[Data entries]

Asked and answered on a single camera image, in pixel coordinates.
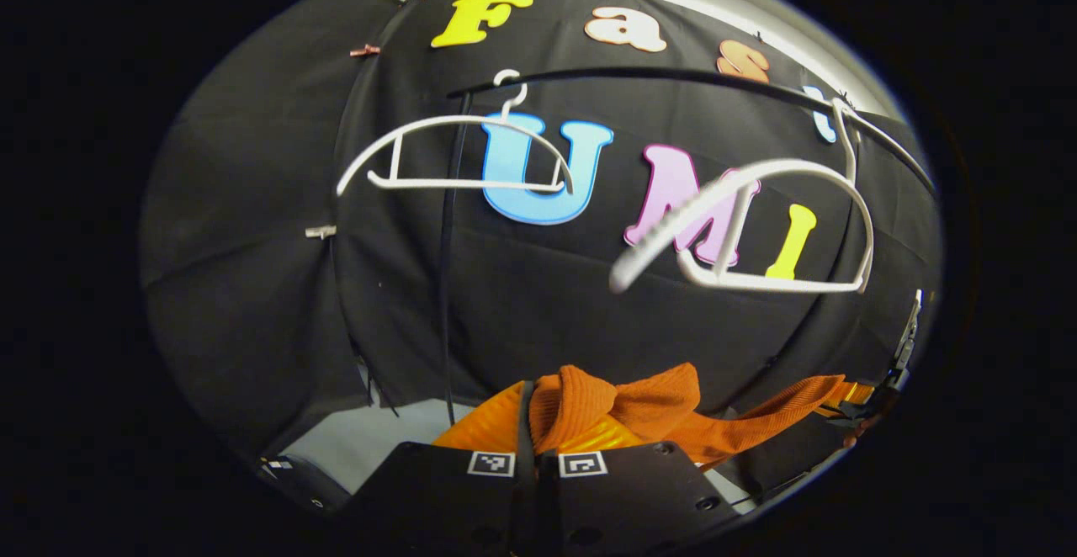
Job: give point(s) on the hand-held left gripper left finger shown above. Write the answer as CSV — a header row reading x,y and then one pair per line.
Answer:
x,y
526,431

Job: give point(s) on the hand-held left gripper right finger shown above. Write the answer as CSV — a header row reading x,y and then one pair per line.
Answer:
x,y
631,498

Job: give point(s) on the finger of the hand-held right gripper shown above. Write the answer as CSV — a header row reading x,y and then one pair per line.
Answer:
x,y
858,395

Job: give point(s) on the white plastic hanger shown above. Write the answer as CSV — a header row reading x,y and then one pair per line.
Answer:
x,y
808,168
437,123

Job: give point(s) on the black clothes rack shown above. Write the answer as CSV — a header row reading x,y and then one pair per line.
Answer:
x,y
589,74

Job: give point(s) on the silver clip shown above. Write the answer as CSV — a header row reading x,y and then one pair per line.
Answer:
x,y
320,232

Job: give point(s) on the black backdrop cloth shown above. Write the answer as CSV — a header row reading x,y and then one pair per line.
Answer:
x,y
252,246

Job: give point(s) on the copper clip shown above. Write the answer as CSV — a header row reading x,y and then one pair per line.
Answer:
x,y
365,50

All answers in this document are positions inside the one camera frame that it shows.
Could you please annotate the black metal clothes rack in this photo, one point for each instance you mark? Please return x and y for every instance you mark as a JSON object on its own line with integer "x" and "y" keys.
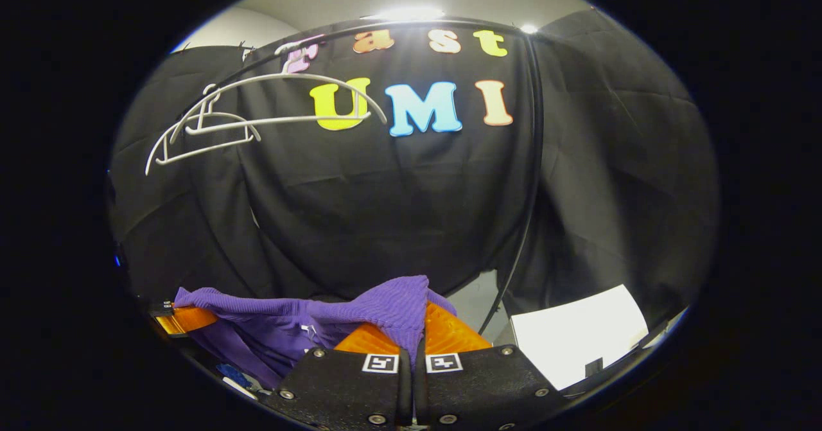
{"x": 538, "y": 129}

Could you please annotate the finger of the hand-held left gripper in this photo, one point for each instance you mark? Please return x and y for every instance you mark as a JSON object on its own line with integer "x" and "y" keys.
{"x": 189, "y": 320}

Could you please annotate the black backdrop cloth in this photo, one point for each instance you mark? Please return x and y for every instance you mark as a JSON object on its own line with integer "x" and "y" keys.
{"x": 385, "y": 212}

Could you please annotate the purple knit cardigan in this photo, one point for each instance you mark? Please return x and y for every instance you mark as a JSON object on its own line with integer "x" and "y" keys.
{"x": 276, "y": 328}

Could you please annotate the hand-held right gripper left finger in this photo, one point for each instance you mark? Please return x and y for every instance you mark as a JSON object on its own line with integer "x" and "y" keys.
{"x": 347, "y": 392}

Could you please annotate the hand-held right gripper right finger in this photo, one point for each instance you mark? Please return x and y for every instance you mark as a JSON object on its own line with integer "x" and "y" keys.
{"x": 488, "y": 389}

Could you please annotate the small ceiling light panel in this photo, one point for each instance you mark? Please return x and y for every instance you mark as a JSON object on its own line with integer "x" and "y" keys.
{"x": 528, "y": 28}

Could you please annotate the white box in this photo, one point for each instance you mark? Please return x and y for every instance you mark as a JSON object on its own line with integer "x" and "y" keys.
{"x": 571, "y": 341}

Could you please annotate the white plastic clothes hanger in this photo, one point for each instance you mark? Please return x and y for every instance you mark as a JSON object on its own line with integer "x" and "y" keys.
{"x": 199, "y": 151}
{"x": 276, "y": 121}

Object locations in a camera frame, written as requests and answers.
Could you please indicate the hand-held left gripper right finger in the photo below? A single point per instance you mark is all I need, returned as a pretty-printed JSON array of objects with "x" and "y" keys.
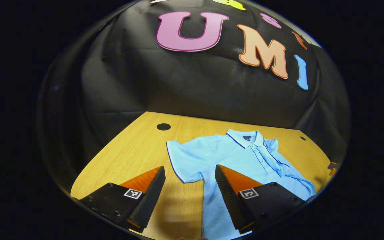
[{"x": 230, "y": 200}]

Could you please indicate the black backdrop cloth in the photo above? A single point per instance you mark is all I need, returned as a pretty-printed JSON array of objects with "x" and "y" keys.
[{"x": 178, "y": 83}]

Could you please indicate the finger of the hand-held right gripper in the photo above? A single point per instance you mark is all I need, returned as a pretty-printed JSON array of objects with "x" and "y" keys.
[{"x": 332, "y": 170}]

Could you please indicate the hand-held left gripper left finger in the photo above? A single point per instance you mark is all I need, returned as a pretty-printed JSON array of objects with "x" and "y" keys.
[{"x": 150, "y": 200}]

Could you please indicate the light blue T-shirt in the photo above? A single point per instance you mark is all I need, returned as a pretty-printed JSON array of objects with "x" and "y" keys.
[{"x": 232, "y": 156}]

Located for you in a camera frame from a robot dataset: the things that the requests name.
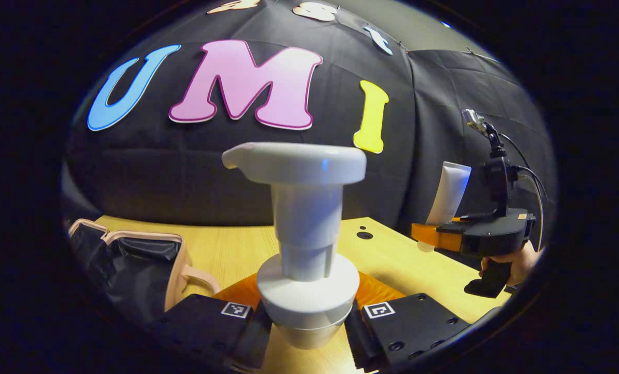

## PROBLEM STATEMENT
Before handing back the copy, remove the pictures; otherwise print the data exactly.

## PROBLEM SOLUTION
Asked and answered on a single camera image, in pixel coordinates.
Job: give point(s) on the hand-held left gripper left finger shown above. Write the answer as CSV — a header row reading x,y and then one pair per line.
Answer:
x,y
526,431

Job: give point(s) on the hand-held left gripper right finger shown above. Write the answer as CSV — a header row reading x,y and then one pair per line.
Answer:
x,y
631,498

Job: give point(s) on the finger of the hand-held right gripper shown above. Write the answer as CSV — a header row reading x,y and then one pair per line.
Answer:
x,y
858,395

Job: give point(s) on the white plastic hanger shown above. Write the answer as CSV — a header row reading x,y and then one pair per line.
Answer:
x,y
808,168
437,123

Job: give point(s) on the black clothes rack shown above. Write the answer as CSV — a header row reading x,y and then one pair per line.
Answer:
x,y
589,74

Job: give point(s) on the silver clip shown above. Write the answer as CSV — a header row reading x,y and then one pair per line.
Answer:
x,y
320,232

Job: give point(s) on the black backdrop cloth shown above. Write the answer as CSV — a header row reading x,y and then one pair per line.
Answer:
x,y
252,246

Job: give point(s) on the copper clip shown above. Write the answer as CSV — a header row reading x,y and then one pair per line.
Answer:
x,y
365,50

All answers in this document are positions inside the one camera frame that it shows.
Could you please annotate the black metal clothes rack in this photo, one point for each instance you mark? Please return x and y for every instance you mark as a JSON object on its own line with integer "x" and "y" keys.
{"x": 538, "y": 129}

Could you please annotate the finger of the hand-held left gripper in this photo, one point for each instance you mark? Please return x and y for every instance you mark as a JSON object on its own line with integer "x" and "y" keys.
{"x": 189, "y": 320}

Could you please annotate the black backdrop cloth in this photo, one point for each instance you mark? Please return x and y for every instance you mark as a JSON object on its own line with integer "x" and "y" keys.
{"x": 385, "y": 212}

Could you please annotate the purple knit cardigan in this photo, one point for each instance you mark? Please return x and y for every instance you mark as a JSON object on its own line with integer "x" and "y" keys.
{"x": 276, "y": 328}

Could you please annotate the hand-held right gripper left finger in this photo, one point for each instance you mark? Please return x and y for every instance you mark as a JSON object on its own line with integer "x" and "y" keys.
{"x": 347, "y": 392}

Could you please annotate the hand-held right gripper right finger in this photo, one point for each instance you mark? Please return x and y for every instance you mark as a JSON object on its own line with integer "x" and "y" keys.
{"x": 488, "y": 389}

Could you please annotate the small ceiling light panel in this photo, one point for each instance you mark? Please return x and y for every instance you mark as a JSON object on its own line with integer "x" and "y" keys.
{"x": 528, "y": 28}

Could you please annotate the white box in this photo, one point for each instance you mark? Please return x and y for every instance you mark as a JSON object on its own line with integer "x" and "y" keys.
{"x": 571, "y": 341}

Could you please annotate the white plastic clothes hanger in this photo, one point for each instance you mark? Please return x and y for every instance you mark as a JSON object on its own line with integer "x" and "y" keys.
{"x": 199, "y": 151}
{"x": 276, "y": 121}

Object locations in a camera frame, written as requests and answers.
Could you please indicate the hand-held left gripper right finger in the photo below? A single point per instance you mark is all I need, returned as a pretty-printed JSON array of objects with "x" and "y" keys.
[{"x": 230, "y": 200}]

Could you please indicate the black backdrop cloth in the photo above? A single point per instance you mark is all I need, returned as a pretty-printed JSON array of objects with "x" and "y" keys.
[{"x": 178, "y": 83}]

Could you please indicate the finger of the hand-held right gripper in the photo above? A single point per instance you mark is all I need, returned as a pretty-printed JSON array of objects with "x" and "y" keys.
[{"x": 332, "y": 170}]

Could you please indicate the hand-held left gripper left finger in the photo above? A single point per instance you mark is all I need, returned as a pretty-printed JSON array of objects with "x" and "y" keys.
[{"x": 150, "y": 200}]

Could you please indicate the light blue T-shirt in the photo above? A single point per instance you mark is all I need, returned as a pretty-printed JSON array of objects with "x" and "y" keys.
[{"x": 232, "y": 156}]

Located for you in a camera frame from a robot dataset: the things that the requests name.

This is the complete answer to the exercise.